■ Aim of the exercise
Your answer should consist only of the lines below from the one with "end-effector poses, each" through the one with "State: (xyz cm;", copied exactly.

■ Source data
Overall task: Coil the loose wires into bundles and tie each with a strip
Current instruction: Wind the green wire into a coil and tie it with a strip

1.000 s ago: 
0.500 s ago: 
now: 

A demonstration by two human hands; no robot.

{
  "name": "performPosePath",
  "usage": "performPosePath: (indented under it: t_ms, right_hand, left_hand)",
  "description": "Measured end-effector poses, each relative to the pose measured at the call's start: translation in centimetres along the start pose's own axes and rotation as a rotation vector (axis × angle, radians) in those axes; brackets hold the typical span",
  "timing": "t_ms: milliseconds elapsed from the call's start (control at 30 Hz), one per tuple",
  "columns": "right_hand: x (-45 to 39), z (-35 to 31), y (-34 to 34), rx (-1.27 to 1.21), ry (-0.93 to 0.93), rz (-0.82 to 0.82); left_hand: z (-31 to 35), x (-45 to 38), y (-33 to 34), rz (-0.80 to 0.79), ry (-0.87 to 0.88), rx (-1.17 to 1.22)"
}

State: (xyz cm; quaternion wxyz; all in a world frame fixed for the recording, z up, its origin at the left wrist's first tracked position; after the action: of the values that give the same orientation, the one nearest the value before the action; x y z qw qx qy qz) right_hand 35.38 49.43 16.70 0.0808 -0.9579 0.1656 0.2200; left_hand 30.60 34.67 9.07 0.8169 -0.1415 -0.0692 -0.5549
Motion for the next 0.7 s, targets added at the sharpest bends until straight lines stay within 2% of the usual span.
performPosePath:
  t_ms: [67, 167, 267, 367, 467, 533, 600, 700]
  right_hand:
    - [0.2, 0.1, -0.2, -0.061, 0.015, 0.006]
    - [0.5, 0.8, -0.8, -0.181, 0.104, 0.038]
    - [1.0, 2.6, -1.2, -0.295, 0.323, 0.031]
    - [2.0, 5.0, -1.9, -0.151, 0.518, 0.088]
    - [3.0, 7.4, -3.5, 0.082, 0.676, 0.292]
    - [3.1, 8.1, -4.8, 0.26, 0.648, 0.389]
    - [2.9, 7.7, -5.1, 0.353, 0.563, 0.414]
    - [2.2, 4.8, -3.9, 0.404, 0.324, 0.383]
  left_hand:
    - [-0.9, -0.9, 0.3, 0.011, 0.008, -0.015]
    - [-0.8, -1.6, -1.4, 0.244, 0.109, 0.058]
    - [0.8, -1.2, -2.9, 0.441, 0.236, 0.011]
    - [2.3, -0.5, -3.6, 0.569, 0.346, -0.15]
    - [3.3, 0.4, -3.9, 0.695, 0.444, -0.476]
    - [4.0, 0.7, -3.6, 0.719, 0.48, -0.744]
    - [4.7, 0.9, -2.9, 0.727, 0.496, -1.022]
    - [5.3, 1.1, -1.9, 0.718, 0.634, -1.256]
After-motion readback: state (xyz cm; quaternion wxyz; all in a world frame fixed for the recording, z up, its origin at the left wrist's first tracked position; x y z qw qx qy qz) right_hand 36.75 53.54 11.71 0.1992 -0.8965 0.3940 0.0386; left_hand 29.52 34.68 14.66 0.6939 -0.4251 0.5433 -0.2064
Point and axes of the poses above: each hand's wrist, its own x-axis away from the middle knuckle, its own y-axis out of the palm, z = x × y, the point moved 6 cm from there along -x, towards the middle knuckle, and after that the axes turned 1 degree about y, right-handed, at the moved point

■ Answer below
  "description": "Measured end-effector poses, each relative to the pose measured at the call's start: translation in centimetres along the start pose's own axes and rotation as a rotation vector (axis × angle, radians) in those axes; brackets hold the typical span",
  "timing": "t_ms: milliseconds elapsed from the call's start (control at 30 Hz), one per tuple",
  "columns": "right_hand: x (-45 to 39), z (-35 to 31), y (-34 to 34), rx (-1.27 to 1.21), ry (-0.93 to 0.93), rz (-0.82 to 0.82); left_hand: z (-31 to 35), x (-45 to 38), y (-33 to 34), rz (-0.80 to 0.79), ry (-0.87 to 0.88), rx (-1.17 to 1.22)"
}

State: (xyz cm; quaternion wxyz; all in a world frame fixed for the recording, z up, its origin at the left wrist's first tracked position; after the action: of the values that give the same orientation, the one nearest the value before the action; x y z qw qx qy qz) right_hand 35.38 49.43 16.70 0.0808 -0.9579 0.1656 0.2200; left_hand 30.60 34.67 9.07 0.8169 -0.1415 -0.0692 -0.5549

The answer has been written out in full.